Having it all? Isn't that what we were promised? All roads leading to happiness?

It didn't turn out to be true but who cares, all would be far too much anyway. enjoy what you have to the full. Eternal youth is much overrated, it is only when you have left youth behind you that you have the confidence to be truly yourself and if that includes dancing all night, so much the better.

melinda said...

First time reading/visiting your blog. Very lovely. I don't regret the path I have taken...but I wish for those days of knowing that almost any path was still open to me. or that I could still change directions at anytime. The older I get, I realize the realities of time, resources and responsibilities. Feel that twinge watching my 20 year old...

Polly said...

Sorry I'm so late with this comment but let me add to this and say that I agree, too. I wouldn't want to be that age again, I hated myself then, but I really wish I had the road-not-taken ahead of me. I probably wouldn't appreciated, as I didn't when I was a teenager, but mabe Fate would push me in a different direction.

Lovely post, lovely thoughts and gorgeous matching photos!

herhimnbryn said...

I don't think I want to be that age again. I still had so much to learn.
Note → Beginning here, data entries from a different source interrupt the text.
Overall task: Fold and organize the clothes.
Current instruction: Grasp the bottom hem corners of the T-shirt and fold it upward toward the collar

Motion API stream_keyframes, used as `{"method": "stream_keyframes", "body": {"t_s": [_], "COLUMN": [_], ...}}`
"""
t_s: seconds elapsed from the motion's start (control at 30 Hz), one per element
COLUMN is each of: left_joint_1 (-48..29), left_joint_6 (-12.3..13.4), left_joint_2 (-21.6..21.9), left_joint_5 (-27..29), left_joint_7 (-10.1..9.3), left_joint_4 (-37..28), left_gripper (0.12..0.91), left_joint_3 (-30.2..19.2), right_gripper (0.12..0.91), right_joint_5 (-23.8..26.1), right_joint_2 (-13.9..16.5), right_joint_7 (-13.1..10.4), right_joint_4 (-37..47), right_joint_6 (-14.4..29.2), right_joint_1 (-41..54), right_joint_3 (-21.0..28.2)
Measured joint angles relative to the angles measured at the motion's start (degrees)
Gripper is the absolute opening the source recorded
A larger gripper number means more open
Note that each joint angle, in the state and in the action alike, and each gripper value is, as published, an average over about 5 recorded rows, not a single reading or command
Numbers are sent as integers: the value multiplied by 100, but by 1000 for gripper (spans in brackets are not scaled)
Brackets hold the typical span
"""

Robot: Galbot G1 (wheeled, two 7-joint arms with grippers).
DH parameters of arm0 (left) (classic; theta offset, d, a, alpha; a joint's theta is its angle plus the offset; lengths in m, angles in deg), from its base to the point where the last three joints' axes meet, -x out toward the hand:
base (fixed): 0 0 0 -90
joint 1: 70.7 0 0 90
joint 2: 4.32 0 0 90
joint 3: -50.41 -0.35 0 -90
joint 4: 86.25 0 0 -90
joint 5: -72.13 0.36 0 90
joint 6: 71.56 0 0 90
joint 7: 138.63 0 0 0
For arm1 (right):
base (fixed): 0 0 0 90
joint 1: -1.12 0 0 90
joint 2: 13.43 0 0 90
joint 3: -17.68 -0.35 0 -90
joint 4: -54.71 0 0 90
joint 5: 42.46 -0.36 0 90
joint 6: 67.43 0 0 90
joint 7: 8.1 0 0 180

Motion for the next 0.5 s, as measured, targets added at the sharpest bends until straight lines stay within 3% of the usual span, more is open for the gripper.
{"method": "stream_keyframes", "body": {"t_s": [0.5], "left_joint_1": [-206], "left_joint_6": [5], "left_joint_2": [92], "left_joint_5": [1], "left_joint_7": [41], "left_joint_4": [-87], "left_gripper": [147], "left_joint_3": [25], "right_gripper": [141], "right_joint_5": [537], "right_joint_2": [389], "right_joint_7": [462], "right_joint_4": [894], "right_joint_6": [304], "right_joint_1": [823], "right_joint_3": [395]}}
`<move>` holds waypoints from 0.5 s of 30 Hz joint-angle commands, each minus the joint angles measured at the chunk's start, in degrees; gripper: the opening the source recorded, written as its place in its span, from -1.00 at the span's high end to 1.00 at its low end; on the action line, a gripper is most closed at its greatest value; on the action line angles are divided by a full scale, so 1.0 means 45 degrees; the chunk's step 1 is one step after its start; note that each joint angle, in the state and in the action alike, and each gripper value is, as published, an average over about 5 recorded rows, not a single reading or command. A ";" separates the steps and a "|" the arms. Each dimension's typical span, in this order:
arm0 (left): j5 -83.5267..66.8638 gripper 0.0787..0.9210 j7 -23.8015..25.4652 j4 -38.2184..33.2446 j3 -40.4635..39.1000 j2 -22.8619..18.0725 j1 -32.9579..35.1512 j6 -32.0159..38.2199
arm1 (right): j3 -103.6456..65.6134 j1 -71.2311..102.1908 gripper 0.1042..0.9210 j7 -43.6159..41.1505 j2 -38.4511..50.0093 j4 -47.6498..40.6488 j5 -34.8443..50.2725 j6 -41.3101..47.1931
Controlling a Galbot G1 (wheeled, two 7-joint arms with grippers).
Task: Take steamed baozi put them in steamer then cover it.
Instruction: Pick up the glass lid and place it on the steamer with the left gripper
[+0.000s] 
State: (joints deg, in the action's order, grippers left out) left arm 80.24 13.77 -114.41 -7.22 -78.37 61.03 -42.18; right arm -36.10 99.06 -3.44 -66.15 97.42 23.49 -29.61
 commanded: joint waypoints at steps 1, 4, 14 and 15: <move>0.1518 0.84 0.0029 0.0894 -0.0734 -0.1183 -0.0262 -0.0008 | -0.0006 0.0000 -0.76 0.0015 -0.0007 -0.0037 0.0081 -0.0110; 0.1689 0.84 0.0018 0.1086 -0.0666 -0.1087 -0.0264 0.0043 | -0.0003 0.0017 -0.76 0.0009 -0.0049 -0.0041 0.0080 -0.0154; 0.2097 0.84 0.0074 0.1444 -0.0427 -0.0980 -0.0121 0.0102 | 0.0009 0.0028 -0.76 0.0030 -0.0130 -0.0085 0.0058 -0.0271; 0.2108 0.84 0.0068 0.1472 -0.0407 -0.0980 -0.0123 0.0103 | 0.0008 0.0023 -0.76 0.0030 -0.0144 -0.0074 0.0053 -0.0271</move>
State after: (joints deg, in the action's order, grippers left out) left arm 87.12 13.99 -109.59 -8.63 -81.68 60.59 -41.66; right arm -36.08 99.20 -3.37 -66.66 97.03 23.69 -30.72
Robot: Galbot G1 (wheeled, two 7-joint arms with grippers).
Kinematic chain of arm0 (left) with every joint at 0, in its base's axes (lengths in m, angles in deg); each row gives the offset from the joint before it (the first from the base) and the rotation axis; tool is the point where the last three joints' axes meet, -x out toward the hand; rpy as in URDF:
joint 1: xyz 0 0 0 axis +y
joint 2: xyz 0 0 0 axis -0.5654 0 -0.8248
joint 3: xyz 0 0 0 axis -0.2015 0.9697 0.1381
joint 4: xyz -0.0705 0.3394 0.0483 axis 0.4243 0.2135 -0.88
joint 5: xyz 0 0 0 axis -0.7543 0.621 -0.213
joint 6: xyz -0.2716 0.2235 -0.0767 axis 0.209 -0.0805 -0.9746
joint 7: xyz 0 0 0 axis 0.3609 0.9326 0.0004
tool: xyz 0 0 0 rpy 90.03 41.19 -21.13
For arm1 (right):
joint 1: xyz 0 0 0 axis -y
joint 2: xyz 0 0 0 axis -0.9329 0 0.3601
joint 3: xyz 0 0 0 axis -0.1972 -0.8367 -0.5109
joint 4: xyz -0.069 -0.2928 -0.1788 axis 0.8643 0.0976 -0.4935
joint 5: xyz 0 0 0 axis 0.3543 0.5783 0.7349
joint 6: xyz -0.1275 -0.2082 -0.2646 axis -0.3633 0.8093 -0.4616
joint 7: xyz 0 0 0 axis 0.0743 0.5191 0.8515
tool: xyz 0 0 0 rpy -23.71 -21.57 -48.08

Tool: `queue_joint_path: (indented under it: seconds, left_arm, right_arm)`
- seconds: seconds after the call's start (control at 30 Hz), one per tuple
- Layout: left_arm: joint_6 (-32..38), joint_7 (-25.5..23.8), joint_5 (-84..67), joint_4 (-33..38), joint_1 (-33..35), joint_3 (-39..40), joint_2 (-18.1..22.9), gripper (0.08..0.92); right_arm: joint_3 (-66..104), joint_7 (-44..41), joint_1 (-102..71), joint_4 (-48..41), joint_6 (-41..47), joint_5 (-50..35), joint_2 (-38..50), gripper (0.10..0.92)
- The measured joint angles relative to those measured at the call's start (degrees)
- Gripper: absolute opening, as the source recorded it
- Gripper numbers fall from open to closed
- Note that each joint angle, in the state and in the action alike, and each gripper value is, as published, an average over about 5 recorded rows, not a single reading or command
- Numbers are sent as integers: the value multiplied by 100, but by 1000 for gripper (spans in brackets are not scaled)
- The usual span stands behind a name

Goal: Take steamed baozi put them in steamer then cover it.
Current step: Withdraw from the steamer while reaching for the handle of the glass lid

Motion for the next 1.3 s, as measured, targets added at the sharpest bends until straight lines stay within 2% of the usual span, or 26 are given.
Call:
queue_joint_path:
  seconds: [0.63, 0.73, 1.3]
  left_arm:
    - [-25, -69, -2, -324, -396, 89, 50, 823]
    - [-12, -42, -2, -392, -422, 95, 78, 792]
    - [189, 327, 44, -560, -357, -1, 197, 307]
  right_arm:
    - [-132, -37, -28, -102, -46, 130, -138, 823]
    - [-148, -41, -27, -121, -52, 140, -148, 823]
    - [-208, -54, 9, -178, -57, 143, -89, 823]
However, as I've aged my confidence has grown. Mind you I still have much to learn!

Nancy said...

Yeah, I think it's possible. I don't miss the insecurity, but I sure miss the body.

Bee said...

Thank you, lovely readers, for these thoughtful and always-interesting comments.

Sadly, youth is often stricken by anxiety and insecurity. Mine was, at least. If only we could have a do-over with the benefit of accumulated experience and wisdom and self-knowledge!